The carve-out for opinions puts investors with Securities
Act claims in a bit of a pickle. Their best option is to
disclaim assertions that misstatements were intentional, since
then they don't have to offer detailed allegations of fraud in
their complaints. But if the statements are eventually
determined to be opinions, plaintiffs risk having their cases
dismissed because they've disclaimed the speaker's knowledge and
intent.
That was exactly what happened to the State Universities
Retirement System of Illinois and its lawyers at Berman
DeValerio in a securities class action stemming from General
Electric's $12 billion stock offerings after the Lehman collapse
in 2008. Investors asserted securities fraud under the Exchange
Act but also made claims under the Securities Act. Berman
DeValerio explicitly disclaimed that GE knew or intended
statements in the offering materials to be false.

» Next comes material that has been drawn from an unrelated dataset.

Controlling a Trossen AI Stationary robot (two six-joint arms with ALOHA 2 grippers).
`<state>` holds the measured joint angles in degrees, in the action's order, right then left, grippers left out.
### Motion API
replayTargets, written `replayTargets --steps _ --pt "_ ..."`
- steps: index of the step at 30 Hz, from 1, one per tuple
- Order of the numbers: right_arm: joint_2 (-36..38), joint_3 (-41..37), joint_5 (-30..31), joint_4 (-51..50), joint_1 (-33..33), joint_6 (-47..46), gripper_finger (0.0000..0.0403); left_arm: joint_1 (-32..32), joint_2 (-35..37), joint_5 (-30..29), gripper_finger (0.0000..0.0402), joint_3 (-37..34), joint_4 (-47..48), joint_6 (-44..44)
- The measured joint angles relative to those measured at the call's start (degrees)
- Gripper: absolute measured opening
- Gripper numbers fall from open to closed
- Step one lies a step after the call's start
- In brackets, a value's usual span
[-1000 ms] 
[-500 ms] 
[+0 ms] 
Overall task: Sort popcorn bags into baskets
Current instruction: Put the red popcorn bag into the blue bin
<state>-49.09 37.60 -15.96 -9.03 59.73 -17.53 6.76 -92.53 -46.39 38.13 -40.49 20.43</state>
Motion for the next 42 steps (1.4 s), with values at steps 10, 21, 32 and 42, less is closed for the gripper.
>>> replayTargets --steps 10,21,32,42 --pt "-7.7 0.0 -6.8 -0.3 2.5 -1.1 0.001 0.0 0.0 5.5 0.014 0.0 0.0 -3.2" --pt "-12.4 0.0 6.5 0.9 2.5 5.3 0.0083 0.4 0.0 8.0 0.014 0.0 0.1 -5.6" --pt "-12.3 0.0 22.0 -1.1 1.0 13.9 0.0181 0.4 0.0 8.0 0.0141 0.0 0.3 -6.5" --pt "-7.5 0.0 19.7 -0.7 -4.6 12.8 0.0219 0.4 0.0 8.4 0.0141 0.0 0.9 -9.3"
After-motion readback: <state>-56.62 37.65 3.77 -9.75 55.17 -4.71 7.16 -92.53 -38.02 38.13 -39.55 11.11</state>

U.S. District
Judge Richard Holwell of Manhattan found that almost all of the
alleged misstatements were opinions and dismissed most of the
Securities Act claims against GE and its 26 underwriters.
After Holwell retired, U.S. District Judge Denise Cote took
over the case. In April, ruling on a motion for reconsideration
by the defendants, Cote held that the alleged misstatements
Holwell hadn't already tossed were also opinions under the
Securities Act. And because the plaintiffs had disclaimed GE's
knowledge and intent, she dismissed them. The April ruling meant
GE's underwriters, represented by Willkie Farr & Gallagher, were
out of the case entirely. (GE, represented by Weil, Gotshal &
Manges, still faced securities fraud claims under the Exchange
Act.)
But Berman DeValerio then moved to amend its complaint so it
could disavow its previous disclaimer of GE's knowledge and
intent. The plaintiffs asked Cote to let them assert in a new
filing that GE did not, in fact, believe the opinions it
expressed, which would put the company and its underwriters back
on the hook for liability under the Securities Act. The
defendants vehemently opposed the motion, pointing out that
Berman DeValerio had already amended its complaint twice before
Holwell ruled on the original defense motion to dismiss and, in
all the briefing since, had never proposed the alternative
theory that GE intentionally deceived investors under the
Securities Act.
"Now that plaintiffs' three-year strategy of pursuing 1933
Act claims that disclaim GE's knowledge and intent has failed,"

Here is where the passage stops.